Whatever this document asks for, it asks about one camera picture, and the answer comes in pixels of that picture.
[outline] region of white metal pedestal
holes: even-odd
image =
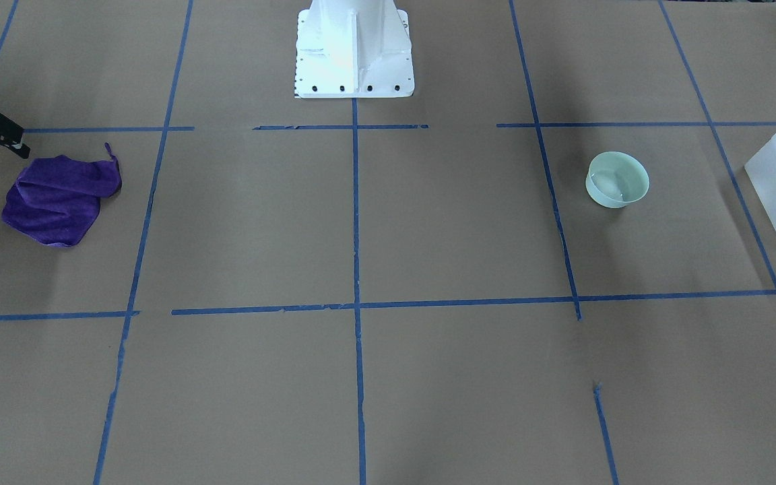
[[[415,92],[409,16],[393,0],[313,0],[298,14],[295,95],[403,98]]]

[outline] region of purple towel
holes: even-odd
[[[118,159],[78,162],[67,156],[35,159],[8,191],[2,220],[47,246],[74,246],[98,218],[101,201],[121,188]]]

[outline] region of purple microfiber cloth
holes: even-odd
[[[38,243],[70,248],[98,218],[99,197],[121,188],[118,159],[78,162],[67,156],[35,159],[8,191],[2,220]]]

▶ Work order
Every record above must be copied exactly, and no picture may appear in the copy.

▶ Written response
Whatever this document asks for, it asks about one camera picture, and the answer comes in pixels of that picture.
[outline] region of white metal pedestal
holes: even-odd
image =
[[[415,92],[409,16],[393,0],[313,0],[298,14],[295,95],[403,98]]]

[outline] region of purple towel
holes: even-odd
[[[118,159],[78,162],[67,156],[35,159],[8,191],[2,220],[47,246],[74,246],[98,218],[101,201],[121,188]]]

[outline] region of purple microfiber cloth
holes: even-odd
[[[38,243],[70,248],[98,218],[99,197],[121,188],[118,159],[78,162],[67,156],[35,159],[8,191],[2,220]]]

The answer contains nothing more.